Avarzamani's "Churn, Earn, Burn and then Return" exhibit uses butter as a metaphor for how power changes and loses its hold over time. The sculpture recreates a Monopoly game piece — a man riding a horse — and is paired with Monopoly-themed imagery throughout the gallery space, including a grid floor and flags that act like Monopoly cards dictating moves and power gains or losses.

"Material carries a lot of messages for me," the artist said. "I need the material to be ephemeral. I need it to be responsive to the environment, or to the people."

Curator Mona Filip said Avarzamani's use of impermanent materials reflects her broader artistic practice. "She wants them to be affected by the site, by temperature, by the warmth of people gathering around them," Filip explained. "The transformation, sometimes failure of these materials are very much part of the work."

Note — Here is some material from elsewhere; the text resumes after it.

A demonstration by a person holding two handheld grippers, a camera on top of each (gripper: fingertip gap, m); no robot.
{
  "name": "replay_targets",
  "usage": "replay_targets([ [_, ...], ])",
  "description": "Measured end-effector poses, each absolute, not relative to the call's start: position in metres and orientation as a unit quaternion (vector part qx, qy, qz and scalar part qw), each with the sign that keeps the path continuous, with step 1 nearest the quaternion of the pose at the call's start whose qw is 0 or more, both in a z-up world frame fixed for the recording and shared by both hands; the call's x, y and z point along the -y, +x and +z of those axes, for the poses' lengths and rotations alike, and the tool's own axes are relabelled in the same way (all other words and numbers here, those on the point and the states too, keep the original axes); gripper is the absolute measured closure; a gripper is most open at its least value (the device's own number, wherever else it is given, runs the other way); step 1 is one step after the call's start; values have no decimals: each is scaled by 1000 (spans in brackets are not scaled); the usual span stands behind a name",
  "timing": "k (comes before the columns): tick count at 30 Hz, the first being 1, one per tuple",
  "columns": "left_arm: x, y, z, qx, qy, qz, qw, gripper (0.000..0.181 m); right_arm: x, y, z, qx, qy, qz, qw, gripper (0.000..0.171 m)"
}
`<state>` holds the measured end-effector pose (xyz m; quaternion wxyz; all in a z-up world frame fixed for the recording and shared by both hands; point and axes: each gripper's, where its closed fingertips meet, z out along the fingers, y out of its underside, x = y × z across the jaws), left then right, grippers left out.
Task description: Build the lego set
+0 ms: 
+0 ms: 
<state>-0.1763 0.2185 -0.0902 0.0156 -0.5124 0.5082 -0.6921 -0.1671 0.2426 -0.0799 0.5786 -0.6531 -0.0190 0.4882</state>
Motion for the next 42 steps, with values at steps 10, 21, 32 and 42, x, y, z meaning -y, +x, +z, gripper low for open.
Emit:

Avarzamani noted that butter's history is itself symbolic — for centuries it was used for royal ceremonies and rituals before becoming a food. The exhibition draws on that legacy, including a reference to a 3,000-pound butter sculpture of Prince Edward displayed at the British Empire Exhibition in 1924–1925 to showcase Canada's power.

The sculpture was made with local Alberta dairy and created with help from sculptor Ryan Kurylo. As the weeks pass, the cracks will multiply — and the art, according to Avarzamani, will truly begin.